## DATA BELOW
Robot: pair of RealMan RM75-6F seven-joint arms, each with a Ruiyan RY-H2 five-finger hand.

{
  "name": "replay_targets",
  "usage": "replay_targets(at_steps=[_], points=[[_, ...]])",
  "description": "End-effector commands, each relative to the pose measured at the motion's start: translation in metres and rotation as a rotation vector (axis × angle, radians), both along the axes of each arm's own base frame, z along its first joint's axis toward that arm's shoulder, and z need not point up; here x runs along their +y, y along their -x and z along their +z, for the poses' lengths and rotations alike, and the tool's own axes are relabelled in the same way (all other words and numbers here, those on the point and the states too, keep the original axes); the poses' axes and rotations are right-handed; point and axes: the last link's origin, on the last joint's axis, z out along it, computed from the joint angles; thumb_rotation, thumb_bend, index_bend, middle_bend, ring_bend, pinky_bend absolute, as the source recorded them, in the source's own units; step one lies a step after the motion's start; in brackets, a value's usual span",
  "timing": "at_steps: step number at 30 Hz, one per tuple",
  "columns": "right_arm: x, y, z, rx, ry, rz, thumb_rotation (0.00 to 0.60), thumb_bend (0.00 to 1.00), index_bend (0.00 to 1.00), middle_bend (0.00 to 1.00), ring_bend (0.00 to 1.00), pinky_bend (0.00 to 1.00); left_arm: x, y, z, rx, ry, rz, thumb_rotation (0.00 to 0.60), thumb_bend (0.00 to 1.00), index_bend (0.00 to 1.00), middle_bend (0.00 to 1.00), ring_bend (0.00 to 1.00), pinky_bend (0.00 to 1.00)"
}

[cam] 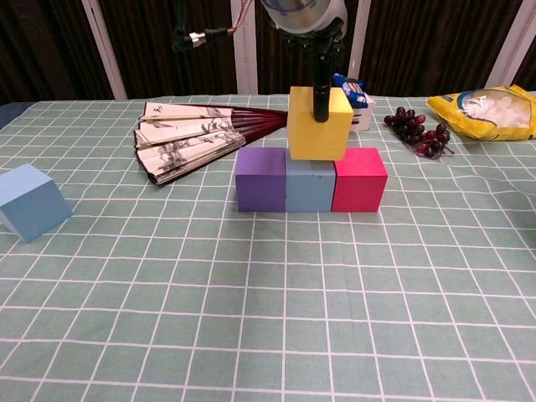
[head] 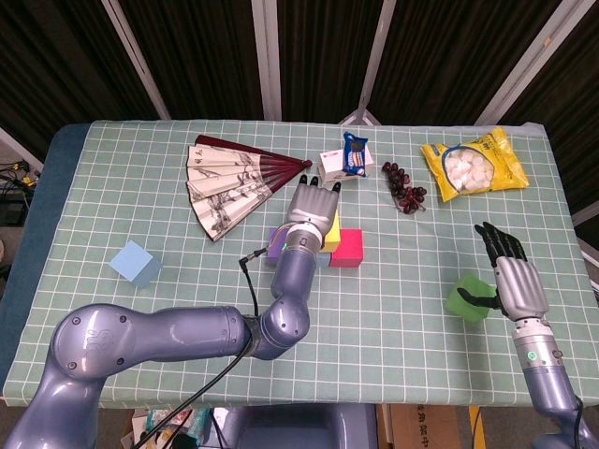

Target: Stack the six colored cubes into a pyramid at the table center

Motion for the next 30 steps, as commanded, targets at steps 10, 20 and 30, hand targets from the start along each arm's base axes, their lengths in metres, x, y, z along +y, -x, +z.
replay_targets(at_steps=[10, 20, 30], points=[[-0.001, 0.002, -0.001, -0.005, -0.007, -0.008, 0.6, 0.21, 0.0, 0.02, 0.0, 0.0, -0.001, -0.008, -0.017, 0.012, 0.016, -0.011, 0.6, 0.31, 0.0, 0.41, 0.07, 0.0], [-0.001, 0.003, -0.002, -0.012, -0.013, -0.014, 0.6, 0.21, 0.0, 0.02, 0.0, 0.0, 0.0, -0.013, -0.021, -0.004, 0.013, -0.028, 0.6, 0.32, 0.0, 0.41, 0.07, 0.0], [-0.001, 0.003, -0.002, -0.013, -0.014, -0.016, 0.6, 0.21, 0.0, 0.02, 0.0, 0.0, -0.001, -0.012, -0.026, 0.0, 0.017, -0.035, 0.6, 0.32, 0.0, 0.41, 0.07, 0.0]])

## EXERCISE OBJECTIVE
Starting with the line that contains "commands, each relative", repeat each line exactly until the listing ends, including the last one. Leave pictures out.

## ANSWER SECTION
  "description": "End-effector commands, each relative to the pose measured at the motion's start: translation in metres and rotation as a rotation vector (axis × angle, radians), both along the axes of each arm's own base frame, z along its first joint's axis toward that arm's shoulder, and z need not point up; here x runs along their +y, y along their -x and z along their +z, for the poses' lengths and rotations alike, and the tool's own axes are relabelled in the same way (all other words and numbers here, those on the point and the states too, keep the original axes); the poses' axes and rotations are right-handed; point and axes: the last link's origin, on the last joint's axis, z out along it, computed from the joint angles; thumb_rotation, thumb_bend, index_bend, middle_bend, ring_bend, pinky_bend absolute, as the source recorded them, in the source's own units; step one lies a step after the motion's start; in brackets, a value's usual span",
  "timing": "at_steps: step number at 30 Hz, one per tuple",
  "columns": "right_arm: x, y, z, rx, ry, rz, thumb_rotation (0.00 to 0.60), thumb_bend (0.00 to 1.00), index_bend (0.00 to 1.00), middle_bend (0.00 to 1.00), ring_bend (0.00 to 1.00), pinky_bend (0.00 to 1.00); left_arm: x, y, z, rx, ry, rz, thumb_rotation (0.00 to 0.60), thumb_bend (0.00 to 1.00), index_bend (0.00 to 1.00), middle_bend (0.00 to 1.00), ring_bend (0.00 to 1.00), pinky_bend (0.00 to 1.00)"
}

[cam] 
[head] 

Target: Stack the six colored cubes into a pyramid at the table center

Motion for the next 30 steps, as commanded, targets at steps 10, 20 and 30, hand targets from the start along each arm's base axes, their lengths in metres, x, y, z along +y, -x, +z.
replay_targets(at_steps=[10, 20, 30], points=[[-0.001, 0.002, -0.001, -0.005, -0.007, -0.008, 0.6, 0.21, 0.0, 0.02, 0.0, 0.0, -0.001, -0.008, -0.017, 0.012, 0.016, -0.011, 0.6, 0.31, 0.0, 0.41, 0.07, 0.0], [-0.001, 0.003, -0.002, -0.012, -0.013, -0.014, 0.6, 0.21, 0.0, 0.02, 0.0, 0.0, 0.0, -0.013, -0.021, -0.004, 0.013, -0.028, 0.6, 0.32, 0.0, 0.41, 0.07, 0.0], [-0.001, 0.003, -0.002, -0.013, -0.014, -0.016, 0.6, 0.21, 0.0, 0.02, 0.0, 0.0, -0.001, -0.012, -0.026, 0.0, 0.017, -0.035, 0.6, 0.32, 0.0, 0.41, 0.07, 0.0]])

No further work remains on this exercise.